As I stroked its soft skin, I said longingly to the Museum guide holding her, "Ummmm, I want a purse just like this..."
She gasped and held the beloved snake close up to her face protectively. "No!" she said. I laughed. "Not her, just something LIKE her," I said. "You can't create patterns as beautiful as those found in nature."
She agreed. "You should see her right after she sheds her skin," she said, "Gorgeous." I gave the guide a gold star. Her love of the animals she taught us about shown through. The kids were mesmerized.
We wended our way around the newly renovated museum, visiting mock-ups of various ethnic shops found around Brooklyn as well as learning a lot about local nature, and ended up at the cafe for lunch. As I picked out my lunch, having forgotten a brown bag for myself, I overheard two of the cafe workers in discussion.
"I'm sorry," said the one young girl, clearly complaining about someone, "but if you're a teacher, you have to have a passion for it, you can't just go through the motions."

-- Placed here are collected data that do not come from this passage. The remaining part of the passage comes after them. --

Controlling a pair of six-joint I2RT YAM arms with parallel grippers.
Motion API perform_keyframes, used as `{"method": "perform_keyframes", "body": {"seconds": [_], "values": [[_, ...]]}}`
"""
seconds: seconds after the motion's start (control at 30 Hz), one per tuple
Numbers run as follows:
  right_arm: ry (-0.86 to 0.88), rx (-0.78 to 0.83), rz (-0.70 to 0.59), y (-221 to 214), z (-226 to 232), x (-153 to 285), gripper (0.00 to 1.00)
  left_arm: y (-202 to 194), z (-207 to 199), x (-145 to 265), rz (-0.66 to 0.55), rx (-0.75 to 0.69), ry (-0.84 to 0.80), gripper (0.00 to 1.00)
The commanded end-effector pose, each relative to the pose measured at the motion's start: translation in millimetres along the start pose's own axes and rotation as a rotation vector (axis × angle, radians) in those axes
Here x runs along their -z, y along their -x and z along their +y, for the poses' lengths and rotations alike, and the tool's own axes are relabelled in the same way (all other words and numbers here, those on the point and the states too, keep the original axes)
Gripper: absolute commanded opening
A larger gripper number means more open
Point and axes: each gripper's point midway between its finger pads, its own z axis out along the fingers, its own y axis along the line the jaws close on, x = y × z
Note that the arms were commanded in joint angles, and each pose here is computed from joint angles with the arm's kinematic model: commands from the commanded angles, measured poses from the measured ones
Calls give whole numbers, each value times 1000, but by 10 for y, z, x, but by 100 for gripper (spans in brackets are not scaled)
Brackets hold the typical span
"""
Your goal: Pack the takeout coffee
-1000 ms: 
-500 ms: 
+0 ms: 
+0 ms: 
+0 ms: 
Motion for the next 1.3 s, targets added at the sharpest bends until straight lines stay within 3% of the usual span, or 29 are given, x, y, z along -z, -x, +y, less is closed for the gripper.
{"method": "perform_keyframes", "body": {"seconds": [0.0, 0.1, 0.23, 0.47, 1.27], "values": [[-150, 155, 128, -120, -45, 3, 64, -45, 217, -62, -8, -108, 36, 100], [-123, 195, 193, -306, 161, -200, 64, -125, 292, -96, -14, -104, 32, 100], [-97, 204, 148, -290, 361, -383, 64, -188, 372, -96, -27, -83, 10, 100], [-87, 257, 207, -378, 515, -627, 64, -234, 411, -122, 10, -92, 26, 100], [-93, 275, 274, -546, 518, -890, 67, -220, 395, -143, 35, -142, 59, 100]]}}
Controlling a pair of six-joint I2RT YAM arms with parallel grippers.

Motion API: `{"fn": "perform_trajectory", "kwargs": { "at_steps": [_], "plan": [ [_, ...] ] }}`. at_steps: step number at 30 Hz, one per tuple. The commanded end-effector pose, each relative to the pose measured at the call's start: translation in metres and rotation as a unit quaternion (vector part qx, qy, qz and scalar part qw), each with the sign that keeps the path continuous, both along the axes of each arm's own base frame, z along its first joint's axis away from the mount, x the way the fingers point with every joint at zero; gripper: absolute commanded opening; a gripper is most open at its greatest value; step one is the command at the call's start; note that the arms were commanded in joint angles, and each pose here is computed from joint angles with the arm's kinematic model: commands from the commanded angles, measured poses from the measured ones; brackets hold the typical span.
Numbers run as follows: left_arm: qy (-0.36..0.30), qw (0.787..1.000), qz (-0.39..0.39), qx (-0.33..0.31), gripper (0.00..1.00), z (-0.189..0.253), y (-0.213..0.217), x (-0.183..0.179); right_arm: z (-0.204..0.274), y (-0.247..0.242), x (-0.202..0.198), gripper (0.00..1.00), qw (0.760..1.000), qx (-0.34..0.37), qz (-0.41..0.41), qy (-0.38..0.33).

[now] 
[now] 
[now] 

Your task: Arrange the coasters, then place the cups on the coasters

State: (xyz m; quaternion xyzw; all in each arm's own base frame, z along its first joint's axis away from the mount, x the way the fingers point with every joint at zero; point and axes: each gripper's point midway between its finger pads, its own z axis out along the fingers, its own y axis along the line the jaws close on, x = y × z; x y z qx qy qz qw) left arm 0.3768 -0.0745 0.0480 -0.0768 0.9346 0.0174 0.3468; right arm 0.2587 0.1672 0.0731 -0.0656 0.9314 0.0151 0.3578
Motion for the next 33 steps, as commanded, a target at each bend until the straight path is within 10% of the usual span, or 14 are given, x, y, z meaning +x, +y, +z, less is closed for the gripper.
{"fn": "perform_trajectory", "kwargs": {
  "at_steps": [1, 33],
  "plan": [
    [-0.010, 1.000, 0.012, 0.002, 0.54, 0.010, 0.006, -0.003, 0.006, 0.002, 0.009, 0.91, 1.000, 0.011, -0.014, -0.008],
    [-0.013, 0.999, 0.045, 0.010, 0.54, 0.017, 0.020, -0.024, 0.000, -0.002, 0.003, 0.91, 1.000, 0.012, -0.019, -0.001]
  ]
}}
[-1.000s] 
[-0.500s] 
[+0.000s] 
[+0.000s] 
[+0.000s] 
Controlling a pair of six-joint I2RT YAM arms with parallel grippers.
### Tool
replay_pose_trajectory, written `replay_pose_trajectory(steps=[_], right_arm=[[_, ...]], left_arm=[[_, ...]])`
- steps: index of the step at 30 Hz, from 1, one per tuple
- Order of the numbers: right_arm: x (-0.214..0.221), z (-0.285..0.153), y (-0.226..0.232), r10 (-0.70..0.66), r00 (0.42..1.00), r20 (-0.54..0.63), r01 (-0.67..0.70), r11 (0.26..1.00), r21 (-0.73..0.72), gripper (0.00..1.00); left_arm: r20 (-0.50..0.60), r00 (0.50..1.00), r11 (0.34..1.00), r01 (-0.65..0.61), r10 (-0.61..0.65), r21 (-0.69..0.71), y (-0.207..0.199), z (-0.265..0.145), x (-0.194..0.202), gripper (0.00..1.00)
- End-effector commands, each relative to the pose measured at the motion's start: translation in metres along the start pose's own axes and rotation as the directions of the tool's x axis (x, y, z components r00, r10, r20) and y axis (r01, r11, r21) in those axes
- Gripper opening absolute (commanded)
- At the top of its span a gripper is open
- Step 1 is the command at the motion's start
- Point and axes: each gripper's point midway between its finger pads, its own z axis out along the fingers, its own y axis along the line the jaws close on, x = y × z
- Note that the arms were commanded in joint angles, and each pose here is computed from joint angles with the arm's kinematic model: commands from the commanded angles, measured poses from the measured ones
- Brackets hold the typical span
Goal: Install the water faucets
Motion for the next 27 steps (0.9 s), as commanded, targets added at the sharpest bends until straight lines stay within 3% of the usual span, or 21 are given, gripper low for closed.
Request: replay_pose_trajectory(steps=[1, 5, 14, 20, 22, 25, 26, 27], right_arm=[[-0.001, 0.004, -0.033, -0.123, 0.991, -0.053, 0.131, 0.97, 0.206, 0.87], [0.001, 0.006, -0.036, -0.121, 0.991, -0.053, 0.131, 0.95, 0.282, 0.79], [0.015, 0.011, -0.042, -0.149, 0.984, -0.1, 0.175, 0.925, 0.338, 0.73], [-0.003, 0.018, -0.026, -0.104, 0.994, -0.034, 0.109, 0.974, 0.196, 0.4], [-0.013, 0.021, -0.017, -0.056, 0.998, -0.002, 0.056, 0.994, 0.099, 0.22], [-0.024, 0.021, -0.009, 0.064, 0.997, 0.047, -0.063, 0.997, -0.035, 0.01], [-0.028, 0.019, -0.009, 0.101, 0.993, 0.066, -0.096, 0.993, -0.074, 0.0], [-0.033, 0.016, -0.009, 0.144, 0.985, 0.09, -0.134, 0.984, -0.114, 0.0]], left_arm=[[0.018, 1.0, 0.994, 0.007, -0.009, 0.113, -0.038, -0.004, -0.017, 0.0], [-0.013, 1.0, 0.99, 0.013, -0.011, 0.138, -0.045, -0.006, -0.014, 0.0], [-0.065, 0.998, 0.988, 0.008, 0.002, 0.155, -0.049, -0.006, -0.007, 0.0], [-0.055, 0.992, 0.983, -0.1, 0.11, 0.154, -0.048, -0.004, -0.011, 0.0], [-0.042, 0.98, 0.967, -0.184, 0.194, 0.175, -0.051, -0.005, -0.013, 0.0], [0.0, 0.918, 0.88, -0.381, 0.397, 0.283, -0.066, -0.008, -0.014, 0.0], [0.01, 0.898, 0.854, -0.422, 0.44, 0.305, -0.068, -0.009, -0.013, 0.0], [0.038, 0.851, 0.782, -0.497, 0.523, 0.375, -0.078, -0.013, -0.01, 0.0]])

I nodded in assent. "But that's true of most jobs, isn't it? Wouldn't it be great if everybody had a passion for their job? The problem is, sometimes, after you've done it a while, it stops being interesting, you stop being interested in it."
"You have to find new ways to make it interesting," the cashier piped up.
"Agreed," I said. "And, with teachers, it does make a big difference when the teacher is enthusiastic. The kids know it," I said, thinking of the enthusiastic woman who had taught us all about snakes and other animals and the kids' enthusiastic response to her.
"Well, I'm going to get my bachelor's, and then I'm going to teach, passionately," the young girl said definitively, passionately.
"That's awesome, good luck," I said. I gave her and her friend gold stars, which they took gratefully.
"You have to at least try," the would-be teacher said. I agreed.